Approximation by interpolation trigonometric polynomials in metrics of the spaces $L_p$ on the classes of periodic entire functions

TL;DR

This paper derives asymptotic bounds for the approximation of periodic functions by interpolation trigonometric polynomials in $L_p$ spaces, focusing on functions representable as convolutions with specific kernel conditions.

Contribution

It provides new asymptotic equalities for approximation bounds in $L_p$ metrics for classes of periodic functions with particular Fourier coefficient decay conditions.

Findings

Established asymptotic bounds for approximation errors.

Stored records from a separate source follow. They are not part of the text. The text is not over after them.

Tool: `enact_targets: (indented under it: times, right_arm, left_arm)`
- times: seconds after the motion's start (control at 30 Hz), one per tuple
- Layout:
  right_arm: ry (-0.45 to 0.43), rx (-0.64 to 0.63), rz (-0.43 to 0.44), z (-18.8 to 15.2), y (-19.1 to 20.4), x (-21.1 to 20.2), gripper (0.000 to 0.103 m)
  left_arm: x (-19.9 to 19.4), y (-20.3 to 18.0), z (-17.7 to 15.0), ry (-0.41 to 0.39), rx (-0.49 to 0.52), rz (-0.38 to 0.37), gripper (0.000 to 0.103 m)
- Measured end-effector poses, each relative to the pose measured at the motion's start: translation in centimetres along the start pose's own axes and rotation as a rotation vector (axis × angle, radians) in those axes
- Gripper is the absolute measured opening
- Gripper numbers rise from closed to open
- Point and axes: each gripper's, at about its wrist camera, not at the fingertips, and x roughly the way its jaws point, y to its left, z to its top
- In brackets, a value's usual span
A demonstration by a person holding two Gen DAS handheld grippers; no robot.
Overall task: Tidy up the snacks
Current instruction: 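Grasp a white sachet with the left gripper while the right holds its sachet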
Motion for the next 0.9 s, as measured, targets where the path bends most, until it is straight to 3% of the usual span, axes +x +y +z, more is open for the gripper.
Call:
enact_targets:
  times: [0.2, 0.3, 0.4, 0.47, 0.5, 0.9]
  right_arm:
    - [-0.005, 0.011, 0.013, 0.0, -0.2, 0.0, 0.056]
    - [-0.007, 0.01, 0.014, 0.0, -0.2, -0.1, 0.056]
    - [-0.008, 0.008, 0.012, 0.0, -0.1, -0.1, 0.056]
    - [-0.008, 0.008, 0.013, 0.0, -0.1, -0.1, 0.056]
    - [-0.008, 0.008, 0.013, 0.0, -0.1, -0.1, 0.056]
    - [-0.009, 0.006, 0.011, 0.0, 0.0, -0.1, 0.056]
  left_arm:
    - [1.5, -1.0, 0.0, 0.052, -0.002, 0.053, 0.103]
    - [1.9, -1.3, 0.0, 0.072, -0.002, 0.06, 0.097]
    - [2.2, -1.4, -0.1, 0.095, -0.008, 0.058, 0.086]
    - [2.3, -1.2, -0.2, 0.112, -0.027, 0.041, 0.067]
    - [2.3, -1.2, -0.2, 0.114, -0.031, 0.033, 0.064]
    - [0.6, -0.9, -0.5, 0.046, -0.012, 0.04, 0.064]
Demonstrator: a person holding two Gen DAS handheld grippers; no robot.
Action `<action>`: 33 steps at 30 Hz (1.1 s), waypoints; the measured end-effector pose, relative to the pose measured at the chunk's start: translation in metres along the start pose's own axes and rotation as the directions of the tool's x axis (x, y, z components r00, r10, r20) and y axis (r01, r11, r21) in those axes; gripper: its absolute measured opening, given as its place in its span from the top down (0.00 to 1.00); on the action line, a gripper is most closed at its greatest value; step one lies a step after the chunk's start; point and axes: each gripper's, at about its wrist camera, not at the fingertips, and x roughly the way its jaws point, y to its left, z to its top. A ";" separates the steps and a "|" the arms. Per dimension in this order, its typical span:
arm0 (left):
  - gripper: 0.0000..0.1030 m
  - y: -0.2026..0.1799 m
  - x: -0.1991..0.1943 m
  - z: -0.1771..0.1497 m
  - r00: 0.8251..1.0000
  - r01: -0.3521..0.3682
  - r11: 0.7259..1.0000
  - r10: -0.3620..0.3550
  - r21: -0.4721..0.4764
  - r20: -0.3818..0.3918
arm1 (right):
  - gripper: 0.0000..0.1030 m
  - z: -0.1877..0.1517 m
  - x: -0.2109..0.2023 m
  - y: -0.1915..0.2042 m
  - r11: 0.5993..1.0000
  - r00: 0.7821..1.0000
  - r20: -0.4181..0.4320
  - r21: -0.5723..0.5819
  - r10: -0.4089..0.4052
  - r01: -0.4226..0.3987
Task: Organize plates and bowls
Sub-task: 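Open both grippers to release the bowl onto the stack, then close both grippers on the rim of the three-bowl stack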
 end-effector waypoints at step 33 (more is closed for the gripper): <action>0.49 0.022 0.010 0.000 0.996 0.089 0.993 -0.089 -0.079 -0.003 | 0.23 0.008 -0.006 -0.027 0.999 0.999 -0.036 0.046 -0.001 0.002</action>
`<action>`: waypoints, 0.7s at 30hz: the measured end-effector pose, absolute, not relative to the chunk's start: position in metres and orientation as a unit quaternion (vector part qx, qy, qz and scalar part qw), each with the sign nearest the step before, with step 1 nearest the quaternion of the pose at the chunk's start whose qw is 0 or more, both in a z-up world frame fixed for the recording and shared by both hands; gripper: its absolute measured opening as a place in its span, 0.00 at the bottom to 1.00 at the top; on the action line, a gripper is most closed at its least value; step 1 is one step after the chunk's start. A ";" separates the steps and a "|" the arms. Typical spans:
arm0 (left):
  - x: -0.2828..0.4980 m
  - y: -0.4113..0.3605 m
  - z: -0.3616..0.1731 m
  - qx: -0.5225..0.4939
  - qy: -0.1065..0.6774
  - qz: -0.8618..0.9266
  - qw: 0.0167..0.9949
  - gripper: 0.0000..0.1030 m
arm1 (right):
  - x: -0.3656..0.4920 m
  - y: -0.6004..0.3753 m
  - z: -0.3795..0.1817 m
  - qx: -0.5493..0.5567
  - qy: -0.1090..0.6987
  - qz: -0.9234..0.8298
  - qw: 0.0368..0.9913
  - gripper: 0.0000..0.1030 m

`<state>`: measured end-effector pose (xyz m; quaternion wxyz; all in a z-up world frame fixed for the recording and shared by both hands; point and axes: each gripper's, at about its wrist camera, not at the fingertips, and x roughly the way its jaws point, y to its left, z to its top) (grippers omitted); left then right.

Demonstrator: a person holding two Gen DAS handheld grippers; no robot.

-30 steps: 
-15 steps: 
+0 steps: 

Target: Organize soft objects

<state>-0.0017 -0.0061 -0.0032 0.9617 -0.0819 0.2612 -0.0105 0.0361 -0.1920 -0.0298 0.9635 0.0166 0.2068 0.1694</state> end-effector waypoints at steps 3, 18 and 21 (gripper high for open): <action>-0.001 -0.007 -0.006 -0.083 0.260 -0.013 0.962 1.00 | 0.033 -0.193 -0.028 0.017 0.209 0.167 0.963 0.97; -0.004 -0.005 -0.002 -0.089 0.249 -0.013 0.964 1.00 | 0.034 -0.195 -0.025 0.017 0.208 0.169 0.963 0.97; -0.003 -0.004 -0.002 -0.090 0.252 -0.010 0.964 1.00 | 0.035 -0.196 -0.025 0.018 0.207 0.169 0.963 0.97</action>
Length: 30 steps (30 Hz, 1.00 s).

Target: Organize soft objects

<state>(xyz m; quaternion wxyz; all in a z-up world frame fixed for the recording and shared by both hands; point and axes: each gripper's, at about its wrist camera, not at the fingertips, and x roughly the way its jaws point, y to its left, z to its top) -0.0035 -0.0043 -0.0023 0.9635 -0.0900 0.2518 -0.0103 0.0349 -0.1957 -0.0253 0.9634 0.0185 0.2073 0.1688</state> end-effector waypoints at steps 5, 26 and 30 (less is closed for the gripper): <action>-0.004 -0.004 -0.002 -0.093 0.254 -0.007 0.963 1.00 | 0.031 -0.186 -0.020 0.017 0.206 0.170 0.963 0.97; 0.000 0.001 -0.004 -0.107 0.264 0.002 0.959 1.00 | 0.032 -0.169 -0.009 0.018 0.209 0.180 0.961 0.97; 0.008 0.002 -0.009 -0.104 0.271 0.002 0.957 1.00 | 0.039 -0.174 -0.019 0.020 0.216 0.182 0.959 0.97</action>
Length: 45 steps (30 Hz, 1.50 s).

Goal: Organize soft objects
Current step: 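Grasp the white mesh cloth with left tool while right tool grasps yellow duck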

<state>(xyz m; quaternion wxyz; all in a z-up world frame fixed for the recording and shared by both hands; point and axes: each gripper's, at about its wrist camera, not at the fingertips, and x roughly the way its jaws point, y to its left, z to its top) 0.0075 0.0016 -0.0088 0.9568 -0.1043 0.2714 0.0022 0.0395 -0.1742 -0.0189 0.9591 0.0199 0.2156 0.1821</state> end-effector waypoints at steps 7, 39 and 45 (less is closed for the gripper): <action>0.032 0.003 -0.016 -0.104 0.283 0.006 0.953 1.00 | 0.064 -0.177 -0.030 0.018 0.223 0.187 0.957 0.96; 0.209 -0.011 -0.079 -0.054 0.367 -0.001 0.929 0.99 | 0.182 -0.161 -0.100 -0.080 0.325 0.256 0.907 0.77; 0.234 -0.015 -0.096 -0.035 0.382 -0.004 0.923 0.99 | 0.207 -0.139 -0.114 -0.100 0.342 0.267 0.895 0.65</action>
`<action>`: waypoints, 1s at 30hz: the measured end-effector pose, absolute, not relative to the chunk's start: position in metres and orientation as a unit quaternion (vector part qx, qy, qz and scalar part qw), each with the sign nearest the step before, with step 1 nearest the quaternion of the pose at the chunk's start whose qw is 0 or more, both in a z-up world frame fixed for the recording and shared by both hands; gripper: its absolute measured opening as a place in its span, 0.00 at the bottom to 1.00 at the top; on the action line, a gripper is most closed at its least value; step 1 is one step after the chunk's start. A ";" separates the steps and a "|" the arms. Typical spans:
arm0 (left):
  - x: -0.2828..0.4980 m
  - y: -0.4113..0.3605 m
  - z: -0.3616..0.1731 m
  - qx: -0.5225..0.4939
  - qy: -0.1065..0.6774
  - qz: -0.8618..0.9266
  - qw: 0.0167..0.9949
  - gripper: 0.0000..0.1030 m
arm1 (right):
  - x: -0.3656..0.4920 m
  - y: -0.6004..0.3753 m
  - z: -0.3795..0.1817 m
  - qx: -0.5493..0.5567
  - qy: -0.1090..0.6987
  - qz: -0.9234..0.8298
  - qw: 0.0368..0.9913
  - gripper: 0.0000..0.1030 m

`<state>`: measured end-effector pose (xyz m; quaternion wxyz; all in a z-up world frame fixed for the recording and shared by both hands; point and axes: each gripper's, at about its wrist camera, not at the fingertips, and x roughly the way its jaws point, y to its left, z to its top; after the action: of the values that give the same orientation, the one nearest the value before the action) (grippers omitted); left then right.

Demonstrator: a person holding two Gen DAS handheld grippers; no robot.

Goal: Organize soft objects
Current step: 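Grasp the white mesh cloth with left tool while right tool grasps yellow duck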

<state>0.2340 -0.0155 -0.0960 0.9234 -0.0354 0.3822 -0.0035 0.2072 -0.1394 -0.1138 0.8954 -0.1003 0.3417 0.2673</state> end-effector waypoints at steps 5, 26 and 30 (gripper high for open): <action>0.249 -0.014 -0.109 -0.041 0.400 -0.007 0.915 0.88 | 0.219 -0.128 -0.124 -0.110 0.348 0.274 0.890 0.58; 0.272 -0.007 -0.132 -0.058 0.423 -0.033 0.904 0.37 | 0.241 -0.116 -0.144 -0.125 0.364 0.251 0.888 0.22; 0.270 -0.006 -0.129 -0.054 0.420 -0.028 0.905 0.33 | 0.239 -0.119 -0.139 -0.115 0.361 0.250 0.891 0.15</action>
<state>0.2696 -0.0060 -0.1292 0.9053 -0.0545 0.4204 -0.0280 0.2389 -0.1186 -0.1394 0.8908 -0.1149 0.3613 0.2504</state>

Extended results to classes of $r$-differentiable functions with high smoothness.

Analyzed approximation behavior for functions with specific Fourier coefficient decay.

Abstract

We obtain the asymptotic equalities for the least upper bounds of approximations by interpolation trigonometric polynomials with the equidistant nodes $x_k^{(n-1)}=\frac{2k\pi}{2n-1},\ k\in\mathbb{Z},$ in metrics of the spaces $L_p$ on classes of $2\pi$-periodic functions, representable as convolutions of functions $\varphi, \ \varphi\perp1,$ which belongs to the unit ball of the space $L_1$, and fixed generating kernels in the case where modules of their Fourier coefficients $\psi(k)$ satisfy the condition $\lim\limits_{k\rightarrow\infty} \psi(k+1)/\psi(k)=0.$ We obtain similar estimates on the classes of $r$-differentiable functions $W^r_1$ for the quickly increasing exponents of smoothness $r$ $(r/n\rightarrow\infty)$.